Shocking experience shapes my passion for change
Friday 9 September 2016
My first experience of walking into Dartford’s Darenth Park Hospital in the late 1980s as a speech and language therapist for adults with learning disabilities, was both incredibly depressing and shocking.
It was the beginning of my social care career and the early stages of the learning disability hospital resettlement programmes. The institution was desperately rundown and on its way to closure. Seeing the enormous wards with so many people with complex disabilities in such impoverished and restricted environments was horrible. I couldn’t believe this was happening in the UK. This raw experience was, however, instrumental in shaping my passion for inclusion and change, which carries on today.
With the incoming 1990 Community Care Act, I naively thought small-scale, community-based support would automatically lead to integration and connectedness for people with learning disabilities. To be fair, this confidence was rewarded time and again with heartwarming stories of people growing in independence. However, nearly three decades later as CEO at charity Brandon Trust, I've come to realise that while the large institutions are closed, and most people are physically living in their communities, all too often they remain isolated. I’ve seen how relatively progressive community-based services can sometimes slip backwards and very quickly become institutionalised. I believe everybody working in the field needs stimulation and support to maintain forward momentum. Support that’s fresh. Sometimes, support that looks innovative in its early days, can instead quickly go backwards.

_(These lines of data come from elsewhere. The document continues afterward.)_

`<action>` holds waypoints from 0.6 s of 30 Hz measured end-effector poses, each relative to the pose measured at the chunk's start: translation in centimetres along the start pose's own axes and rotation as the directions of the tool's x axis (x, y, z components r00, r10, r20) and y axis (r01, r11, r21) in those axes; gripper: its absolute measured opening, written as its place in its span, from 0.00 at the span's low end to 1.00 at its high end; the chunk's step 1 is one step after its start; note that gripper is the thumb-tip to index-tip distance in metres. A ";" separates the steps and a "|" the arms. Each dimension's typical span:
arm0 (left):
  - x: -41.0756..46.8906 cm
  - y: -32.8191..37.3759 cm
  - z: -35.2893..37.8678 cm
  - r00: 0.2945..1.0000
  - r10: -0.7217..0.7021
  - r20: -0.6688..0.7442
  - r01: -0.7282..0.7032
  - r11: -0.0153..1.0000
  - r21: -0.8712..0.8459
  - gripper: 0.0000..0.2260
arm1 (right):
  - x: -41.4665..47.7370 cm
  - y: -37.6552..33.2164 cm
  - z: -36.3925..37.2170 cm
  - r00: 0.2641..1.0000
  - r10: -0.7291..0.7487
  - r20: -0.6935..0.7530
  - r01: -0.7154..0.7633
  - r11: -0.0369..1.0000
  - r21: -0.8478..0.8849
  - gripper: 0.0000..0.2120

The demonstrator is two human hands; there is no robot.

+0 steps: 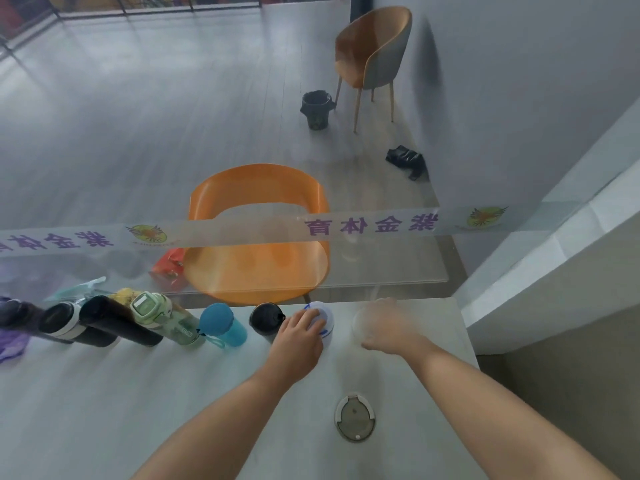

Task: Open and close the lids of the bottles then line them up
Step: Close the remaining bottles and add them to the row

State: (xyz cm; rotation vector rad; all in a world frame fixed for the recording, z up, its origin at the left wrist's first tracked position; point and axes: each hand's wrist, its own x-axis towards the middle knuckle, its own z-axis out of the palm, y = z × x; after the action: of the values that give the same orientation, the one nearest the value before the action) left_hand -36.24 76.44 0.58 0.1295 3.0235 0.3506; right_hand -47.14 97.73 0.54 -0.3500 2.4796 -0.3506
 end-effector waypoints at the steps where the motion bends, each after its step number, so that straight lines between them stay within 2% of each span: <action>1: 0.0 0.0 0.1 1.000 -0.003 0.002 0.003 1.000 0.003 0.17 | 0.3 0.0 0.0 1.000 0.000 0.004 0.000 1.000 -0.001 0.34; 18: -0.3 -0.2 0.8 0.998 -0.019 0.063 0.018 1.000 0.012 0.23 | 1.3 -0.9 0.8 0.999 0.041 0.021 -0.039 0.995 -0.092 0.34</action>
State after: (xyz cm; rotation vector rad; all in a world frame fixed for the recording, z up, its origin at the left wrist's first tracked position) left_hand -35.92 76.40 -0.18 0.1113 2.9631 0.3208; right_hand -47.58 96.32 -0.48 -0.3392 2.4814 -0.2162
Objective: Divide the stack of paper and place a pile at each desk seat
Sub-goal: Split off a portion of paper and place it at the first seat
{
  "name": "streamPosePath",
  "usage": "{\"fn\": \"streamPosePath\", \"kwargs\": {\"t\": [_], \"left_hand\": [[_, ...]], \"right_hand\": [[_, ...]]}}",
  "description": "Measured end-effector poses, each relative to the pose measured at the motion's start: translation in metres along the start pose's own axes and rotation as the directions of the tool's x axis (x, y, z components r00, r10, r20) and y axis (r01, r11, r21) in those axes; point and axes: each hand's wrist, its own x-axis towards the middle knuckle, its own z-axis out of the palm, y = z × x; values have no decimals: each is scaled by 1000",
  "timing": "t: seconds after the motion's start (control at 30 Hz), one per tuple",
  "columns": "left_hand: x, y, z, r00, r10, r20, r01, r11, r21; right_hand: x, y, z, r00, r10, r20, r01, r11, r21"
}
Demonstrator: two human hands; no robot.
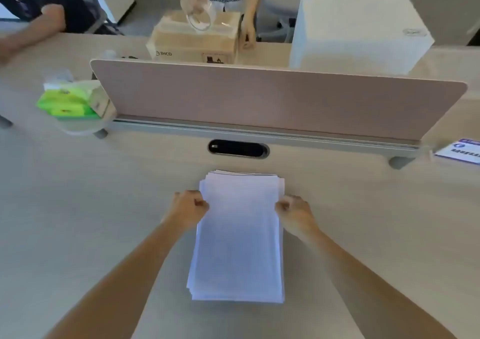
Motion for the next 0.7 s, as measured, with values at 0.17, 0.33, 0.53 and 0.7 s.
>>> {"fn": "streamPosePath", "kwargs": {"t": [0.17,0.33,0.53,0.7], "left_hand": [[18,-16,30,957,-270,105,270,963,14],[10,-17,43,935,-300,191,333,926,-179],[-1,-7,38,938,-314,149,338,925,-173],[-15,8,29,961,-265,78,271,959,-84]], "right_hand": [[9,8,19,986,164,4,-164,986,-39],[8,11,31,983,184,-16,-184,982,-34],[-6,4,43,991,133,-33,-132,990,49],[-16,-9,51,996,89,-24,-80,965,248]]}}
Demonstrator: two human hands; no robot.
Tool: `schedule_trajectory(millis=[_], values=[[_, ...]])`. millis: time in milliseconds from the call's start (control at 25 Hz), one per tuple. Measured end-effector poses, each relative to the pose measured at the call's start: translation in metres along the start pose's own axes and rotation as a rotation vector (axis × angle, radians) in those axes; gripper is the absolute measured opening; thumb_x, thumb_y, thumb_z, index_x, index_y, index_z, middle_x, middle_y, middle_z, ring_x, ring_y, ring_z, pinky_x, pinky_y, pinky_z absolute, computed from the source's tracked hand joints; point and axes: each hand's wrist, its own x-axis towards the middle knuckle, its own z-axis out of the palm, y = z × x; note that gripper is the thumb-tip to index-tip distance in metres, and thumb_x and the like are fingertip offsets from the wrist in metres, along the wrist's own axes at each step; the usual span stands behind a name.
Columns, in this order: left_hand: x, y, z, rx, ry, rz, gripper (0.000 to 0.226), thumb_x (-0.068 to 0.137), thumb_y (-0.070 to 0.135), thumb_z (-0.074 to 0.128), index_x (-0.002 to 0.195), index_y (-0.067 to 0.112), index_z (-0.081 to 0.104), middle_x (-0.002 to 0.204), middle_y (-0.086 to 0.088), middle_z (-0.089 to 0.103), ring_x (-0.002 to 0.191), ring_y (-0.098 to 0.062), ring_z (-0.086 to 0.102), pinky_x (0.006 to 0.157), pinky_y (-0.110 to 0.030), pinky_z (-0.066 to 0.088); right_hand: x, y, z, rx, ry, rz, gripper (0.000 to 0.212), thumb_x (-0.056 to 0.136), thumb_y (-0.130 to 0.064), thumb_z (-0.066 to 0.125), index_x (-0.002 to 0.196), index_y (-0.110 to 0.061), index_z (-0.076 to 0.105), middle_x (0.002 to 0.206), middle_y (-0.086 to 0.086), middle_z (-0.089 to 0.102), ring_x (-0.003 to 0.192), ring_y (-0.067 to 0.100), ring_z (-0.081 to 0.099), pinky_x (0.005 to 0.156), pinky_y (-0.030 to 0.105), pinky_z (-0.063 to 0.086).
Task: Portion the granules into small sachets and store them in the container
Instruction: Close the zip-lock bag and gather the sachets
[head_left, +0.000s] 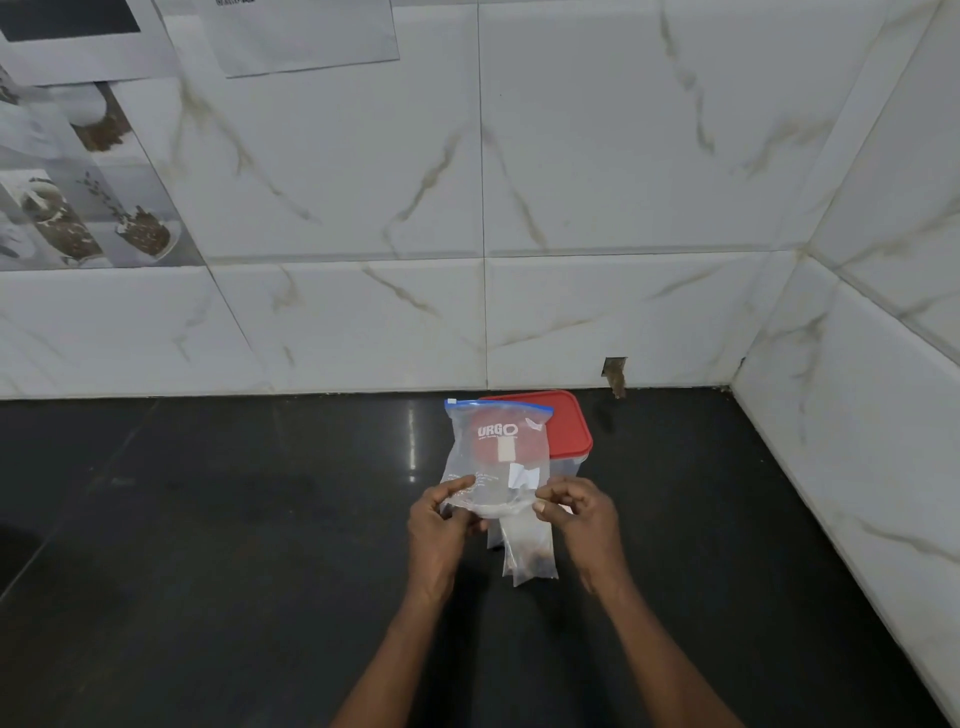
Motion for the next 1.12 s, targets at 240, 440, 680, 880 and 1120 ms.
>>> schedule_trajectory(millis=[240,440,680,880,1120], values=[[0.000,-0.003,0.000,0.047,0.055,0.026,0.026,0.097,-0.005,0.053,0.104,0.007,0.075,0.098,-0.013,0.078,0.080,-0.025,0.077,0.070,-0.032,0.064,0.007,0.003,-0.014,0.097,0.039,0.141,0.019,0.078,0.005,0.076,0.088,-0.011,0.076,0.088,0.005,0.077,0.088,0.023,0.074,0.085,0.038,0.059],[0.003,-0.008,0.008,0.059,0.118,0.049,0.033,0.100,-0.004,0.045,0.117,0.007,0.071,0.105,-0.015,0.076,0.078,-0.026,0.078,0.078,-0.043,0.064,0.001,-0.004,-0.006,0.038,0.243,0.089,0.015,0.088,0.001,0.065,0.078,-0.009,0.072,0.075,0.010,0.074,0.069,0.023,0.075,0.065,0.034,0.062],[-0.012,-0.012,0.008,-0.332,0.004,-0.124,0.027,0.098,-0.005,0.055,0.117,0.002,0.072,0.114,-0.016,0.075,0.104,-0.031,0.073,0.079,-0.033,0.064,-0.005,0.000,0.003,0.242,0.313,0.163,0.014,0.092,0.007,0.056,0.087,-0.001,0.066,0.084,0.021,0.071,0.070,0.030,0.074,0.067,0.034,0.062],[-0.010,-0.012,-0.012,-0.422,-0.105,-0.226,0.032,0.089,-0.012,0.051,0.117,-0.009,0.065,0.116,-0.020,0.073,0.099,-0.032,0.073,0.077,-0.036,0.064,-0.009,0.006,-0.004,0.351,0.304,0.319,0.014,0.090,0.005,0.055,0.084,0.006,0.067,0.094,0.028,0.069,0.078,0.037,0.070,0.060,0.032,0.060],[-0.004,-0.009,-0.018,-0.382,-0.174,-0.235,0.034,0.092,0.020,0.060,0.109,-0.008,0.070,0.117,-0.024,0.071,0.103,-0.035,0.070,0.090,-0.045,0.059,-0.004,-0.011,-0.005,0.298,0.056,0.507,0.019,0.087,-0.016,0.074,0.096,-0.001,0.069,0.090,0.013,0.074,0.081,0.031,0.074,0.067,0.041,0.063]])
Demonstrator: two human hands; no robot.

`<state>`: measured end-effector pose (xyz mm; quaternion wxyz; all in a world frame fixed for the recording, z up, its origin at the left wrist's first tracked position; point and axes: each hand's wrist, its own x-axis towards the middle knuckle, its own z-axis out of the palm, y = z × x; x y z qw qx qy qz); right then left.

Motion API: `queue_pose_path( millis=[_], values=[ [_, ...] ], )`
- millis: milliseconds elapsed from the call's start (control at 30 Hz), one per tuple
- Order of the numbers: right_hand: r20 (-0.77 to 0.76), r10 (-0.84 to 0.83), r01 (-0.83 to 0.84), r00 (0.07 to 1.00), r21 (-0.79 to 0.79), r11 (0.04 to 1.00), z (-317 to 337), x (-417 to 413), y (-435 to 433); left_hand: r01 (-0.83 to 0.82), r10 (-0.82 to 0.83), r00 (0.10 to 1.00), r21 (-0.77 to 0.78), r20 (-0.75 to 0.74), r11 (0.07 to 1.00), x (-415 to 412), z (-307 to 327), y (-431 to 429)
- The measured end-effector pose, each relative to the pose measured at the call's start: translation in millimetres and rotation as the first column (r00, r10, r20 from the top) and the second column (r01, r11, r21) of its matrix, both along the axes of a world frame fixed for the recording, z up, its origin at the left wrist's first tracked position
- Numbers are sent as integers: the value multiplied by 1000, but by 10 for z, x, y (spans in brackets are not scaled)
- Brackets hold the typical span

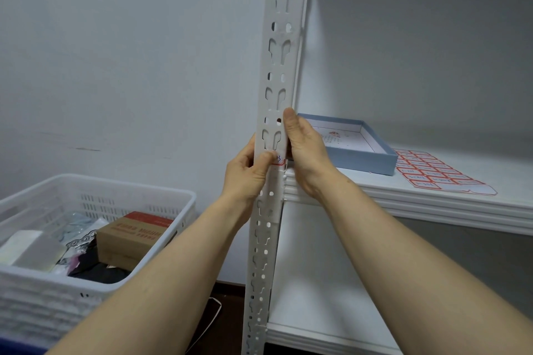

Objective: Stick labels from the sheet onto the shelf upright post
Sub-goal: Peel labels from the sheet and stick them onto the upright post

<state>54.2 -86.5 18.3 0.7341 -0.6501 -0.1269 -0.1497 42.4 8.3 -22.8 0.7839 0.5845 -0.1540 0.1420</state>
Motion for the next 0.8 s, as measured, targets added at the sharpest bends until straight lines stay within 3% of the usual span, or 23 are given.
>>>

My belief is people with learning disabilities are still very much a marginalised group, who have some of the hardest barriers to break through. Frequently they are isolated, like invisible citizens, because they have the same people supporting them day in, day out, following the same routines, and never asking the 'what next' questions. In my eyes, this is the next big challenge for our sector, and certainly my charity. Unless people are connecting to their communities they can become lonely and isolated with little stimulation. In addition, this very loneliness and isolation perpetuates the ignorance so rife amongst the rest of us, and deprives our communities of invaluable contributions.
The journey and cultural change for people with learning disabilities continues at Brandon Trust. A new phase is beginning. It’s encouraging me to see how strongly individuals are getting involved and being empowered in many different ways. We recently brought together 300 of the people we support to ask about the future. Many hopes were expressed that did not surprise us, such as the desire to work. However, by far the biggest issue for many was the desire to develop relationships and friendships with people beyond their paid staff and families. Being truly connected to society meant not just to be doing stuff in their communities, but meaning something to those people in their communities – is this not a basic human need common to us all? To put it simply, they told us they were lonely.
As a result, at Brandon Trust, we're now having extensive, ongoing conversations with those we support about relationships, learning more about people’s sense of loneliness, and exploring how we can support people to make genuine connections.
I’ve spent my whole working life, in one way or another, providing support to people with learning disabilities and there have been times when I wanted to move away from social care, particularly with the repeated cycle of people going backwards as a result of institutional behaviour, as seen in the Winterbourne View tragedy. However, the contrast and thrill is to see the great moments when people with learning disabilities are shaping their own lives and driving that forward themselves. This is the real future.